Problem details
Return, from the listing below, each line where the word "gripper" appears.

Raw data
· · · · · · ·

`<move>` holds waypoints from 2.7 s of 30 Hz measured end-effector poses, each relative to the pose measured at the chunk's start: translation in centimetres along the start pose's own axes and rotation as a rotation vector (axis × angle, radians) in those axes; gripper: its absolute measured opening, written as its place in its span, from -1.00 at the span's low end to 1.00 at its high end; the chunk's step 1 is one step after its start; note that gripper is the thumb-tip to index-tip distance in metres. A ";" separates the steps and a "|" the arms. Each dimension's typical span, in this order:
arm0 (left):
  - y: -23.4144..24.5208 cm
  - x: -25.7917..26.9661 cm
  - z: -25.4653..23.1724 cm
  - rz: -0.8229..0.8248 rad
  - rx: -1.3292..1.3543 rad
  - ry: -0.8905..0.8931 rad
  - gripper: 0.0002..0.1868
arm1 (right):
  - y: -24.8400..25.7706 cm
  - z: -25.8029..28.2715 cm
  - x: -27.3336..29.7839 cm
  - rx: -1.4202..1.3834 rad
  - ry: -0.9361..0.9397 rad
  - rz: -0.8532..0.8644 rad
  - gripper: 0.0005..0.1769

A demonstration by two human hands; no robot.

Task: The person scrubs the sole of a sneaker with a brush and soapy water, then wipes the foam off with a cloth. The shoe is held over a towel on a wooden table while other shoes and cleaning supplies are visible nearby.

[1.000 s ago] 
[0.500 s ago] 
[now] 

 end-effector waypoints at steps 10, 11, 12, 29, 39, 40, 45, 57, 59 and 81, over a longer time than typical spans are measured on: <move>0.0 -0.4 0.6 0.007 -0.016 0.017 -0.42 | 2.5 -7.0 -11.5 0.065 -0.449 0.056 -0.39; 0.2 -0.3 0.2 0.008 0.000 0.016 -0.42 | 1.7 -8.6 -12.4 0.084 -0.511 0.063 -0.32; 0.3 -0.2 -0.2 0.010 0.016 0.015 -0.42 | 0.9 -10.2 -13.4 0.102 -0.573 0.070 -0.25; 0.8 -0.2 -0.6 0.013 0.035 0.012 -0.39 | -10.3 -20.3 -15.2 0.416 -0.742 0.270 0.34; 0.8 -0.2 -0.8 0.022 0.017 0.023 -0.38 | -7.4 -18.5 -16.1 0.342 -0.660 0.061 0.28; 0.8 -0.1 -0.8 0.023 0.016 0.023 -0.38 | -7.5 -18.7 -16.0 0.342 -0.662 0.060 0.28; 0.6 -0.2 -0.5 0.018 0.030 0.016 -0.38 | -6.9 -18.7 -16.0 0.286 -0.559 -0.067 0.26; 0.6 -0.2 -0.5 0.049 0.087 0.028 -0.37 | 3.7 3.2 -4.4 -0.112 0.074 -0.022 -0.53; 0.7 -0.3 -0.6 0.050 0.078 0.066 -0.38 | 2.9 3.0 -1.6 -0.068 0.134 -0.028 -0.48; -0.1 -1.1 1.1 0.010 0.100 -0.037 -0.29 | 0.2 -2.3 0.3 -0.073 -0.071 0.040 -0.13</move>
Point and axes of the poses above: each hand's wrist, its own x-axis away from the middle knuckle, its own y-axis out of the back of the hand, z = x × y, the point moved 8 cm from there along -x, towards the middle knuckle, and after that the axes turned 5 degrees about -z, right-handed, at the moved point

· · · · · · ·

Task result
`<move>` holds waypoints from 2.7 s of 30 Hz measured end-effector poses, each relative to the pose measured at the chunk's start: translation in centimetres along the start pose's own axes and rotation as a rotation vector (axis × angle, radians) in those axes; gripper: its absolute measured opening, written as its place in its span, from -1.00 at the span's low end to 1.00 at its high end; the chunk's step 1 is one step after its start; note that gripper is the thumb-tip to index-tip distance in metres. A ";" separates the steps and a "|" the arms. Each dimension's typical span, in this order:
  - gripper: 0.0002..0.1868
  - gripper: 0.0005..0.1769

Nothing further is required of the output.